Barak’s words “if” and “probably” show that there is a whole lot of assumption here. And the Israeli policy is not an assumption, or presumption, of innocence, it is precisely the opposite. The protesters are presumed to have “terrorist intentions”, or “terrorist background”.
Barak the savior
Barak’s point is not to make an actual analysis of numbers here. His bigger point appears to be that Netanyahu needs to go, and that someone needs to replace him. “Ya, ya – he has to resign because of the situation”, he tells Edemariam, who adds her own paraphrase that the “situation” is “political and legal, given the fact that he is being investigated for corruption”.
But “who would replace him?”, Edemariam asks. “Oh, whoever the public elect”, Barak answers. He rules himself out, but not that convincingly. “I hope I won’t have to, but you can never say never in politics.” That’s a pretty classic line of someone who intends to vie for the post.
And yet Barak is clear that the alternative may well end up being a government that is further to the right. “Probably in the short term,” Barak says. “But I think it’s like a pendulum.”
Oh, it sure is like a pendulum. Barak was ecstatic when a new leader for the Israeli Labor was elected last year – Avi Gabbay. Barak called it a “revolution”. But nothing happened there. Nothing. Just more of the same. In the meanwhile Gabbay has quoted Netanyahu approvingly in saying that the “left has forgotten what it means to be Jewish” and has sold out African Refugees as “infiltrators”.
It can truly be hard to distinguish the Israeli right from the left when people like Barak boast about having “liberated” occupied territories and bemoan that it took the US 65 years to finally recognize Jerusalem as the capital of Israel.

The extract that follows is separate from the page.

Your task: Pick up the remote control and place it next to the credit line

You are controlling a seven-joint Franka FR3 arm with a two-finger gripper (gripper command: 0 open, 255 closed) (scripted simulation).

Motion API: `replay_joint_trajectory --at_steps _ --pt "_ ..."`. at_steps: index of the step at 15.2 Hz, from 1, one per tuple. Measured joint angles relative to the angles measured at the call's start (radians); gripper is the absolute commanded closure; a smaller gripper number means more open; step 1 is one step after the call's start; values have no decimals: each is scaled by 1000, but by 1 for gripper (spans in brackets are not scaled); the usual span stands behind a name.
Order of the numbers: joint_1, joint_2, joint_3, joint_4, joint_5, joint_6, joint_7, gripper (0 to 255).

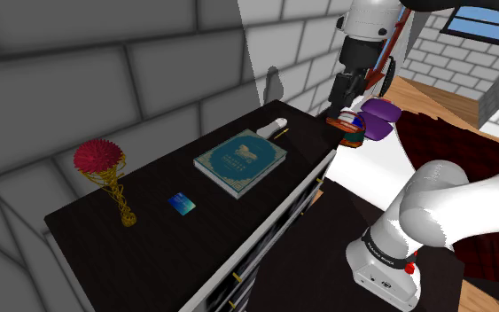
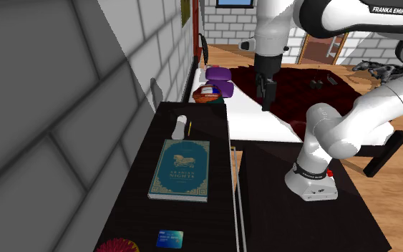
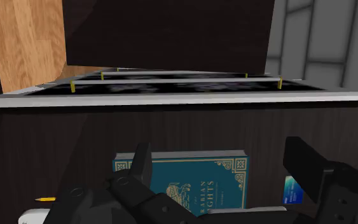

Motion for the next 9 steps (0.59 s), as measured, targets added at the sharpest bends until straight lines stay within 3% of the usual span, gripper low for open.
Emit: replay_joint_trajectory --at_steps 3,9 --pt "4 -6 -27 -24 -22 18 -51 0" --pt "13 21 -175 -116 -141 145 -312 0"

Barak’s words about “no one is happy” are essentially what is known in Israel as “shooting and crying”, and it is a very old and typical ‘liberal-Zionist’ strategy. It makes Israel look a bit better, because these Israelis don’t just shoot and celebrate; oh no, they shoot and then they cry. And only the “most moral army in the world” can do that.
To be sure, this “pendulum” of left and right is a pendulum belonging to the old clock called Zionism, which counts the hours, the days and the years of the incremental destruction of Palestine. The pendulum moves right and left, but the clock stays put, as times runs out on Palestinians. Those who really care about Palestinians have simply no time for these games.